■ EXERCISE OBJECTIVE ■
Your copy should start at the line with "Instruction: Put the" and end at the line with "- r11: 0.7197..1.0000" in the data below. Transcribe only those lines, exactly, pictures excluded.

■ SOURCE MATERIAL ■
== Segment start ==
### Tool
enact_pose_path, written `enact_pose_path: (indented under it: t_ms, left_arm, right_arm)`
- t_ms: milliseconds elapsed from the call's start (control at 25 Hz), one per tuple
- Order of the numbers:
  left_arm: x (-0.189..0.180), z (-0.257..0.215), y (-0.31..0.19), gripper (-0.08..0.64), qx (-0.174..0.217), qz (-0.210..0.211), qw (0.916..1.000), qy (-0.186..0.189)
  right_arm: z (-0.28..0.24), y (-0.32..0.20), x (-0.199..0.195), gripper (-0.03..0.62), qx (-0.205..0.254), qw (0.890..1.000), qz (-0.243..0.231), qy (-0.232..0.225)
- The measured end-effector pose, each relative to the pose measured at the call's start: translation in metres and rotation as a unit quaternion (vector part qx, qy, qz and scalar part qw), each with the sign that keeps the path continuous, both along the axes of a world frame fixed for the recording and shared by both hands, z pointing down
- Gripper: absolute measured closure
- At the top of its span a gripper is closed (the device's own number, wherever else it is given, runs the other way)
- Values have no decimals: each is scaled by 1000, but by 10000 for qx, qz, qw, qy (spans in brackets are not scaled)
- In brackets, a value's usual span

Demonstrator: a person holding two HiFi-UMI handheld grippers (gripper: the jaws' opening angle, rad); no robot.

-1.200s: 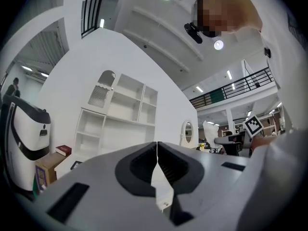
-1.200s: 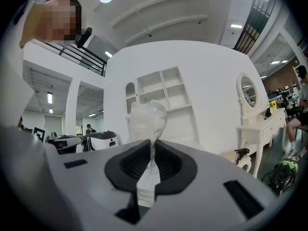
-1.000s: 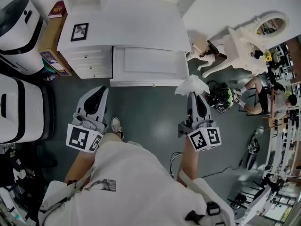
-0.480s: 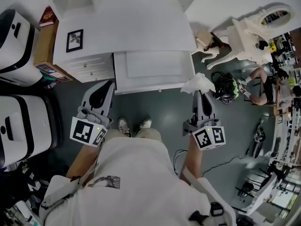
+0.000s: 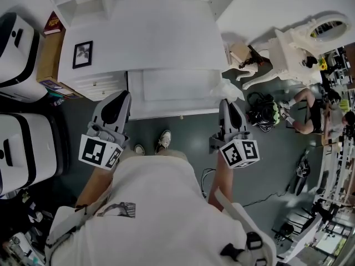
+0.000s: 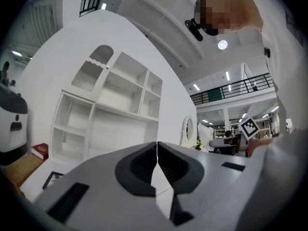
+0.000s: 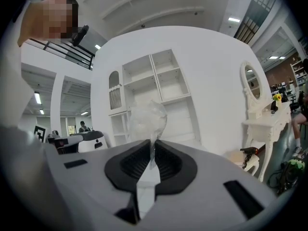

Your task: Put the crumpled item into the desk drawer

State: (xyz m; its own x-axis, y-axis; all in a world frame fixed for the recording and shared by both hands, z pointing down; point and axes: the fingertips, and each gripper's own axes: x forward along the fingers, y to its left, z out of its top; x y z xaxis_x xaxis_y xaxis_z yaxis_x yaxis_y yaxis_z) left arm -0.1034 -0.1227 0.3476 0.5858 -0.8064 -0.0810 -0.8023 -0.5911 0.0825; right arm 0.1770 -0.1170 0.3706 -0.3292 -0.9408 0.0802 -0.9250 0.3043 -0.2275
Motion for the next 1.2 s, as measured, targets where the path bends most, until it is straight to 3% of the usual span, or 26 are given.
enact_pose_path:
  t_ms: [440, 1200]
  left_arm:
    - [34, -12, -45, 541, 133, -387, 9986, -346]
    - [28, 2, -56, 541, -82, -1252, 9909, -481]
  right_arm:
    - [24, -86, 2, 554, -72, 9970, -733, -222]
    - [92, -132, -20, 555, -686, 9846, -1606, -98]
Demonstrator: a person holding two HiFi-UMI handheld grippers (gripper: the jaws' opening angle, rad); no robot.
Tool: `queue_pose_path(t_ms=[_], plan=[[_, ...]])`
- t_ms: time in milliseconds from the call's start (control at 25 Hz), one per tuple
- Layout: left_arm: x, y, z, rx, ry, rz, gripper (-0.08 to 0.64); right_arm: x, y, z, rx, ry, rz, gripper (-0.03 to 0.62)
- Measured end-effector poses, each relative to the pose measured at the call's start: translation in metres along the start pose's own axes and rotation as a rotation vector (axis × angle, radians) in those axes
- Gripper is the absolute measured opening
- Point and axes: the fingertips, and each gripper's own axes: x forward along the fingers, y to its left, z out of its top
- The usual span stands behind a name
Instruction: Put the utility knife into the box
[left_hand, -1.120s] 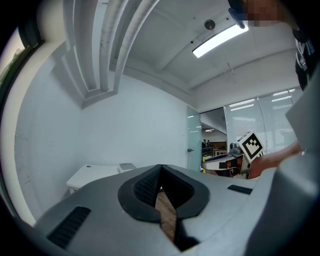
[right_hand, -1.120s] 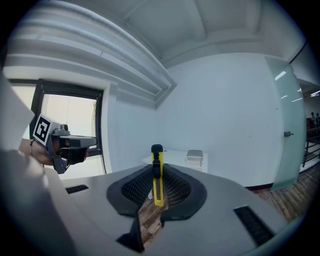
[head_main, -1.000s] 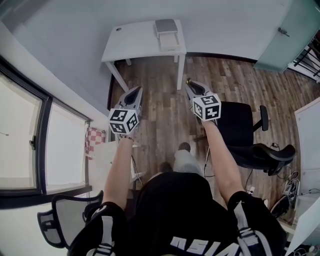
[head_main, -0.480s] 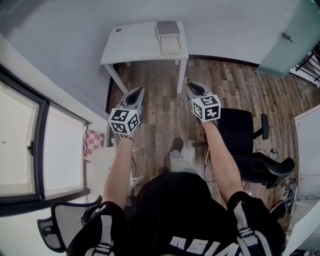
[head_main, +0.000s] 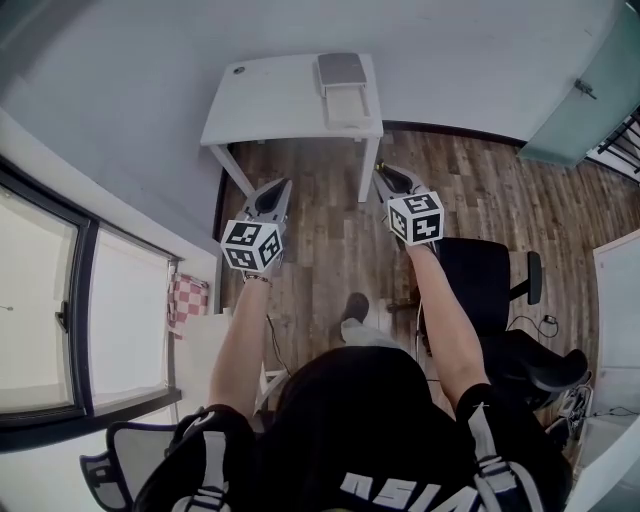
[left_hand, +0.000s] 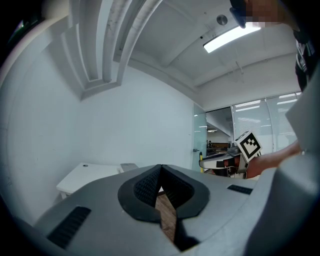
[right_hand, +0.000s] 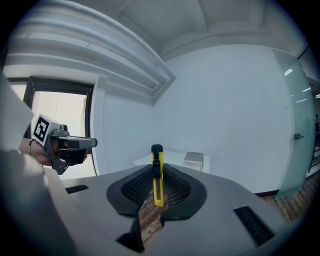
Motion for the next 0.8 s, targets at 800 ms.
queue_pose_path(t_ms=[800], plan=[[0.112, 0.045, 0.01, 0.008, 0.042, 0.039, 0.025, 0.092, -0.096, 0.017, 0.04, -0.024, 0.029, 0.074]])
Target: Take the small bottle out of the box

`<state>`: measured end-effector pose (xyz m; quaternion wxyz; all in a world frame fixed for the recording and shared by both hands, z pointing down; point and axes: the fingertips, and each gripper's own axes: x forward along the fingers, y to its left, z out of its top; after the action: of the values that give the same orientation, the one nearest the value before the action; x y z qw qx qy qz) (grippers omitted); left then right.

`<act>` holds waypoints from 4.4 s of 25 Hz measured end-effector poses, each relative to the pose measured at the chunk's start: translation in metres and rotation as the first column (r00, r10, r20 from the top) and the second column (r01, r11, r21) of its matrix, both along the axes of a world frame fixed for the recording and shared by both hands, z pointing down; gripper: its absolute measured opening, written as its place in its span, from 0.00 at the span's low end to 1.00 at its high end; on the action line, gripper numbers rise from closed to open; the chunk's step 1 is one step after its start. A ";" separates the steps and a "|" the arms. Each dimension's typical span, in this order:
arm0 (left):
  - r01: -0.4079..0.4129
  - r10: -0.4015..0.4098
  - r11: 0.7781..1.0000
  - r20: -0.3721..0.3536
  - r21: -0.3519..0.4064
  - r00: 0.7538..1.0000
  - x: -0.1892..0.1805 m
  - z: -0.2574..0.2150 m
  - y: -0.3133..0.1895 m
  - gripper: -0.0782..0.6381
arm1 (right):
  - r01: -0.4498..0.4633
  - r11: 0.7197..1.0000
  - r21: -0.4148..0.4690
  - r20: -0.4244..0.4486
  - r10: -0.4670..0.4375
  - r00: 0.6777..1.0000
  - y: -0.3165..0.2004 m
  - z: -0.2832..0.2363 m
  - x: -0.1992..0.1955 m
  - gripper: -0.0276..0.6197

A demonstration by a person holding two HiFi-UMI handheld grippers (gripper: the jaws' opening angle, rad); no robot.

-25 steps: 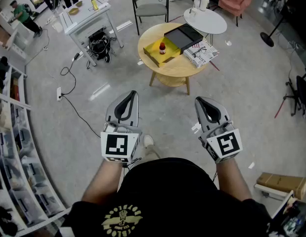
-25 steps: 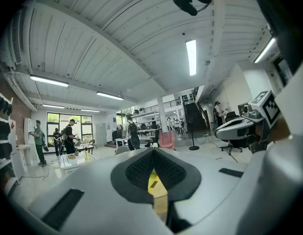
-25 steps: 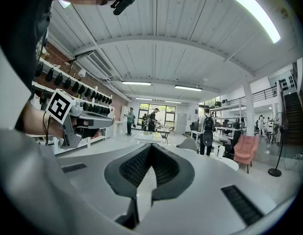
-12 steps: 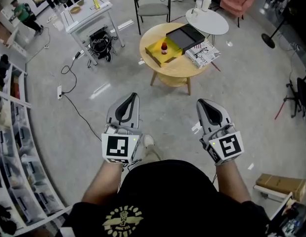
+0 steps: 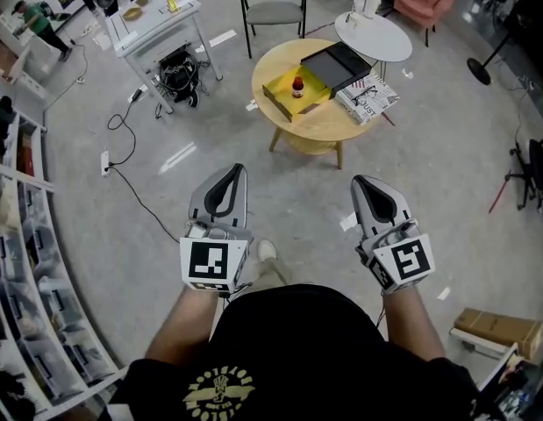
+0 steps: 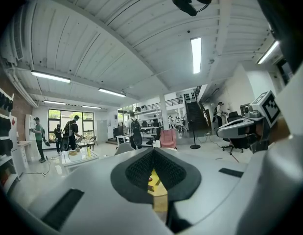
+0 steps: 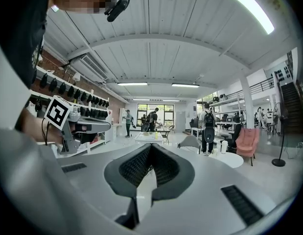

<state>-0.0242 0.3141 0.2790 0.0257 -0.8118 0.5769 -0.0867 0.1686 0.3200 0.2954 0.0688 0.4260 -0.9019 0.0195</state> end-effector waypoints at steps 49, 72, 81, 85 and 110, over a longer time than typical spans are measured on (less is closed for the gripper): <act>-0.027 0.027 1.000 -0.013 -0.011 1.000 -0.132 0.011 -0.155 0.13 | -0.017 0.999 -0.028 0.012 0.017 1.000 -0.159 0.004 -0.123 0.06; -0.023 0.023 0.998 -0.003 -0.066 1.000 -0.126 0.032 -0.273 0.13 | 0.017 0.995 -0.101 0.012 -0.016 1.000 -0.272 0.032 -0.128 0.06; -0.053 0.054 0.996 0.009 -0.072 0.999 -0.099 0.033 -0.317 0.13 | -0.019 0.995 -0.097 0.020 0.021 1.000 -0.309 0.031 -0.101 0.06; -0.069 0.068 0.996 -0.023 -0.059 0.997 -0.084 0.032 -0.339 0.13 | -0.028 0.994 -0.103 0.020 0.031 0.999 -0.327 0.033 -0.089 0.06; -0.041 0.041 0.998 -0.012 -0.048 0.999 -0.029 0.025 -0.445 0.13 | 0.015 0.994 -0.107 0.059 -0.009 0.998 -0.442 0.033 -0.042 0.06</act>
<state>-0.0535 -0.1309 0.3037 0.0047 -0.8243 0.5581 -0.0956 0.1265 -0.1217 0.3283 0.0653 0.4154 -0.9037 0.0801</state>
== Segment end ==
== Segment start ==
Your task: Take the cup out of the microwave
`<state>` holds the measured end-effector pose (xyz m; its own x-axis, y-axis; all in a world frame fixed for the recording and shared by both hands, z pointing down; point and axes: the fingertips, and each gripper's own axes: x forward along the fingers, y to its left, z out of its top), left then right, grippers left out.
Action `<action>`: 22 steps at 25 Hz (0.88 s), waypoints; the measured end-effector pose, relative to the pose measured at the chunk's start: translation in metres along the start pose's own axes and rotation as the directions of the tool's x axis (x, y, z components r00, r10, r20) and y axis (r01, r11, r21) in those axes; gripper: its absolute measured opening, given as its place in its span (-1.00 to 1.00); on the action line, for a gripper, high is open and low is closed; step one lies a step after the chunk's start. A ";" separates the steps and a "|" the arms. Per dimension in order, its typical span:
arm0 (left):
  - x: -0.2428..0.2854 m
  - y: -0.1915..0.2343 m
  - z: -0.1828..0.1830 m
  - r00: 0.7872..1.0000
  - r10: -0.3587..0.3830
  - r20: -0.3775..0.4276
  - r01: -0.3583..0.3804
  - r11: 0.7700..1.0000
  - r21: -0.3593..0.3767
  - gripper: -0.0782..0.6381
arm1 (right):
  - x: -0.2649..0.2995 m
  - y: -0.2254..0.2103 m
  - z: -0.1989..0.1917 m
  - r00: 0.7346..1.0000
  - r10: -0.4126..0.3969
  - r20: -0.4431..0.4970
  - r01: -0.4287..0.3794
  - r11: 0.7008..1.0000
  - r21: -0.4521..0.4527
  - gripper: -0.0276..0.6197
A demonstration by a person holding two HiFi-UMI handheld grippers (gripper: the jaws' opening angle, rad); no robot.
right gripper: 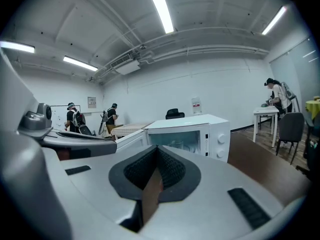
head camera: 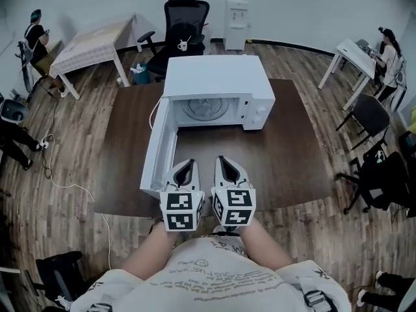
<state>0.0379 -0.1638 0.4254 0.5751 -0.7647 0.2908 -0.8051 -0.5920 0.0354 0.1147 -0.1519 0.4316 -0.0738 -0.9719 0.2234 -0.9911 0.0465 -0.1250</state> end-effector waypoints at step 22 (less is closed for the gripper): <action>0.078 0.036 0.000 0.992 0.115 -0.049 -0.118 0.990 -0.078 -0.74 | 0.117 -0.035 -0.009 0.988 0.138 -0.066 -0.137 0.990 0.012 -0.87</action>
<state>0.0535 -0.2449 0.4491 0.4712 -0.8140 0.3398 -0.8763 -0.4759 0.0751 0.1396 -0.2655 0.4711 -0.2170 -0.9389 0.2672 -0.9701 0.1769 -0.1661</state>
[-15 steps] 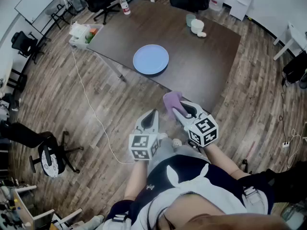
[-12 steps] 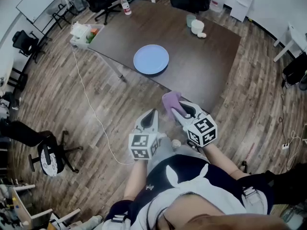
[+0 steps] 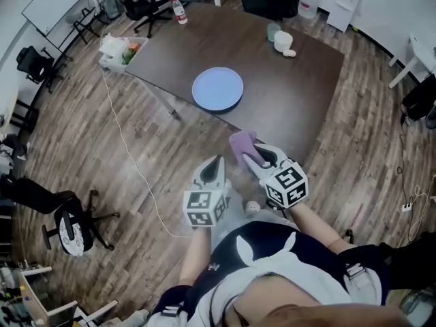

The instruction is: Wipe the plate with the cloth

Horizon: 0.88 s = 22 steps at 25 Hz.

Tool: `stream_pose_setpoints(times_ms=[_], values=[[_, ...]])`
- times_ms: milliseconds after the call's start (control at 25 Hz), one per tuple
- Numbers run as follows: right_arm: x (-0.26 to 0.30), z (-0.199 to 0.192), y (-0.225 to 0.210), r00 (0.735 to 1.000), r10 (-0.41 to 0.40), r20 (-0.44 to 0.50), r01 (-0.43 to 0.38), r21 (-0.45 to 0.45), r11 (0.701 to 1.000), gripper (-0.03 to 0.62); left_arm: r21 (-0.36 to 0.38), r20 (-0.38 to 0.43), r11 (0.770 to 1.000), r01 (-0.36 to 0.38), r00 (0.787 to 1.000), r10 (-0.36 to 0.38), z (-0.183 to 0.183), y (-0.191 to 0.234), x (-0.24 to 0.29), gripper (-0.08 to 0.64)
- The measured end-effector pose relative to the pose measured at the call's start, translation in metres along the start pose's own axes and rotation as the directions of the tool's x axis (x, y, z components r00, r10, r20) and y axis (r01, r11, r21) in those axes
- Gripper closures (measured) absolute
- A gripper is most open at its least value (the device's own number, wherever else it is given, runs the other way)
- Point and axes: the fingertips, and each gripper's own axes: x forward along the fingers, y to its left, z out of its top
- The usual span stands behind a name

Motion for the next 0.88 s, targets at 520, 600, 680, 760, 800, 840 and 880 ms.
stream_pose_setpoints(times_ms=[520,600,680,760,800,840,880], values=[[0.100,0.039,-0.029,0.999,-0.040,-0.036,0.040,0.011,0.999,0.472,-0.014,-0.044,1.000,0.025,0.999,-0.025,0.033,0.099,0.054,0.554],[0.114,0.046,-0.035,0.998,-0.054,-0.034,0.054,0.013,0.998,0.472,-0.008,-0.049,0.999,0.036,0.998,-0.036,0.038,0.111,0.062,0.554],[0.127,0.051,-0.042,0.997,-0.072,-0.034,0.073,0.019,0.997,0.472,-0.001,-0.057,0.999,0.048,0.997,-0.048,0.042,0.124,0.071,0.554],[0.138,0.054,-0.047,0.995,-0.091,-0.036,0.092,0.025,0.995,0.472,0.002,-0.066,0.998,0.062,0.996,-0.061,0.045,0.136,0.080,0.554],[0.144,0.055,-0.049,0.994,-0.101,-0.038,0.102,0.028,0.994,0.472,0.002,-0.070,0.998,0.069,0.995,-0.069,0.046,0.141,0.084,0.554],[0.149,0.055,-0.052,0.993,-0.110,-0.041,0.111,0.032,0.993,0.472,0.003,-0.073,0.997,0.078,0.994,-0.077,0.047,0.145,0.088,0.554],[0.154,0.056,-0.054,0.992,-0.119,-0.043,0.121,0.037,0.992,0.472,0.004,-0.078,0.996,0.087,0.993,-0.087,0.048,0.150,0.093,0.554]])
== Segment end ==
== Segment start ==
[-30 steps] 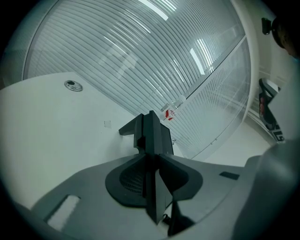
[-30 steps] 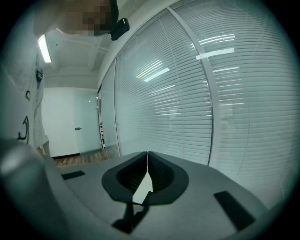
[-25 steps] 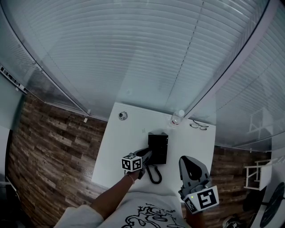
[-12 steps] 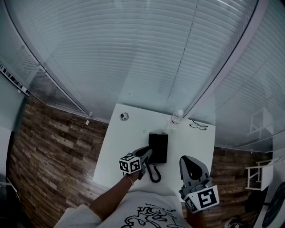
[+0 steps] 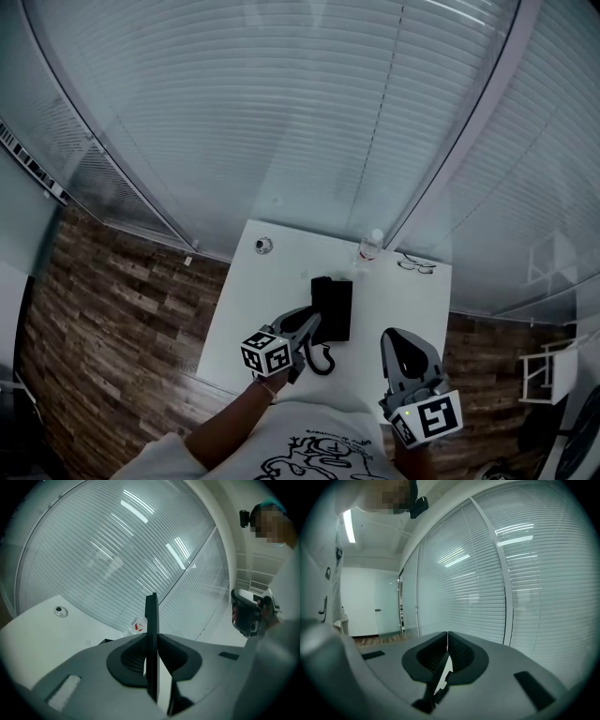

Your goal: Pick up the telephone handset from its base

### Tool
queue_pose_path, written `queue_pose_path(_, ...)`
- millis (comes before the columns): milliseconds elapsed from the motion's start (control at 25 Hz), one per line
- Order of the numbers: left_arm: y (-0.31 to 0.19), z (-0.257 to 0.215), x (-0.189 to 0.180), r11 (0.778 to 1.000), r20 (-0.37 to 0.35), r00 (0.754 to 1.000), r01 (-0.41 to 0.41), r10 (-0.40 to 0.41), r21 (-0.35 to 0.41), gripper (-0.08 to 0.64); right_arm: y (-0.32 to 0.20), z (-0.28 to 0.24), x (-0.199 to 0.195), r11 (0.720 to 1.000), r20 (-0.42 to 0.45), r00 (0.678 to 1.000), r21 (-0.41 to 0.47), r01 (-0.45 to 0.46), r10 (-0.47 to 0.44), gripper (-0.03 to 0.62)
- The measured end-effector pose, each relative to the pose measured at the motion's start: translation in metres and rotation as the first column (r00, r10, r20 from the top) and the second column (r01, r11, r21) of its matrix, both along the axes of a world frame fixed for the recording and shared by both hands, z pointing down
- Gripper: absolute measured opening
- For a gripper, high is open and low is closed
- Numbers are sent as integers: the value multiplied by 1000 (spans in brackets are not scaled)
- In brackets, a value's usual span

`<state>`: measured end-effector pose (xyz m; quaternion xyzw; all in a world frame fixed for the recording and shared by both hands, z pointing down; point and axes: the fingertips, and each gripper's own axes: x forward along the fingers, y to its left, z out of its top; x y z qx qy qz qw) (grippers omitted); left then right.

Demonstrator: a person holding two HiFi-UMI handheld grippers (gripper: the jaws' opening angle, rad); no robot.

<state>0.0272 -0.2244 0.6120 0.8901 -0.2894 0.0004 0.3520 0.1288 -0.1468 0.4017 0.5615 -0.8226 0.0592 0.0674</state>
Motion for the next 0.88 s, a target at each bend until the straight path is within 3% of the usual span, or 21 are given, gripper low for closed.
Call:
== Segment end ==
■ SOLUTION TO THE PROBLEM ■
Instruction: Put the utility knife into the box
[left_hand, -1.120s] 
[right_hand, -1.120s] 
[head_main, -1.000s] 
[head_main, -0.480s] 
[head_main, +0.000s] 
[left_hand, +0.000s] 
[right_hand, +0.000s] 
Motion for the next 0.8 s, targets at 800 ms.
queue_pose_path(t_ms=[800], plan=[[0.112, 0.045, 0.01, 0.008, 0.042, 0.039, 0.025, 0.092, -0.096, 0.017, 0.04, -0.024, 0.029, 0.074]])
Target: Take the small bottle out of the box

`<state>`: measured end-effector pose (xyz m; quaternion wxyz; all in a world frame fixed for the recording and shared by both hands, z pointing down; point and axes: the fingertips, and each gripper's own axes: x forward along the fingers, y to its left, z out of its top; after the action: of the values that give the same orientation, the one nearest the value before the action; x y z qw qx qy qz) (grippers omitted); left then right.

`<act>` holds waypoints from 4.4 s of 25 Hz measured end-effector poses, each relative to the pose measured at the chunk's start: translation in metres and rotation as the first column (r00, r10, r20 from the top) and the second column (r01, r11, r21) of its matrix, both along the axes of a world frame fixed for the recording and shared by both hands, z pointing down; gripper: its absolute measured opening, written as its place in its span, from 0.00 at the span's low end to 1.00 at its high end; on the action line, gripper numbers rise from closed to open; the chunk's step 1 is one step after its start. A ";" separates the steps and a "|" the arms. Each dimension's typical span, in this order:
arm0 (left):
  - r01: -0.4079..0.4129
  - r10: -0.4015..0.4098
  - r11: 0.7781..1.0000
  - r20: -0.3721..0.3536
  - r21: -0.3519..0.4064
  - r00: 0.7538..1.0000
  - x: -0.1892..0.1805 m
  - z: -0.2574..0.2150 m
  - y: -0.3133..0.1895 m
  - gripper: -0.0782..0.6381
arm1 (right):
  - r01: -0.4498..0.4633
  - r11: 0.7197..1.0000

The response to the exercise has been completed.